The NGO Global Witness has produced a chart based on statistics that record violence against environmental activists around the globe. It highlights,  in vivid color, the awful concentration of violence the western hemisphere’s indigenous peoples bear in this global war for resources.

It would be easy for citizens of the United States to write these deaths off as yet more Latin American “instability,” if it were not for the parallels these events share with those in North America. A recent post on this blog detailed  how the government’s about-face on the Dakota Access Pipeline brought with it more violence to the Standing Rock and Cheyenne River reservations, this time in the form of BIA police .

Yet anyone familiar with American history knows that this is standard operating procedure for local, state, and federal governments when they heed the call of extractive industries and their powerful investors. In the late nineteenth-century, progressive activists like Elizabeth Palmer Peabody (who opened the first English-language kindergarden in the U.S.) constantly warned their eastern readers that the “management” of Indian Country actually involved a corrupt cabal of territorial governments, the federal authorities, and businessmen with vested interests in Indian lands. Writing to the Minister Lyman Abbot, Peabody explained,

The Indian Agency is “the most effectual instrumentality of a formidable Ring, composed of the still unreformed civil service on the frontiers, and the majority of the frontier population, who deprecate Indian civilization, and work against it with an immense mercantile interest scattered all over the Union, that fattens on the CONTRACTS FOR SUPPLIES, which is the breath of life to this well-named ‘Hidden Power.’” (“Sarah Winnemucca’s practical solution . . .” 1886).

In an era marked by non-Indian backlash against globalization, the sacrifices made by Native peoples across the hemisphere are worth noting.
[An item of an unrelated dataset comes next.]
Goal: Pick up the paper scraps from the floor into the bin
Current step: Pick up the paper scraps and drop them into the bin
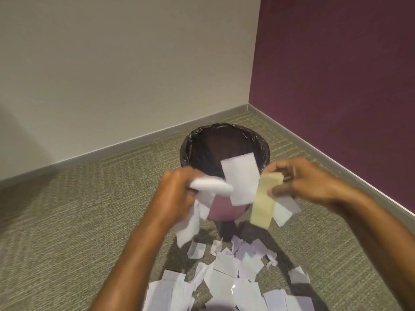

As Native legal scholar Duane Champagne recently reminded us, indigenous peoples can very well be likened to the “canaries in the coal mine” of democracy . What is happening at Standing Rock is part and parcel to what has rocked the Tarahumara communities in the Sierra Madre and the Lenca people of Honduras.

It is high time Americans saw their indigenous neighbors as partners, not adversaries. We are all in this together, battling  a global economy that has no care for our air and water, and prizes only what it can extract from our land—its beneficiaries hiding their profits in offshore accounts and manipulating the franchise the people have so desperately fought to win.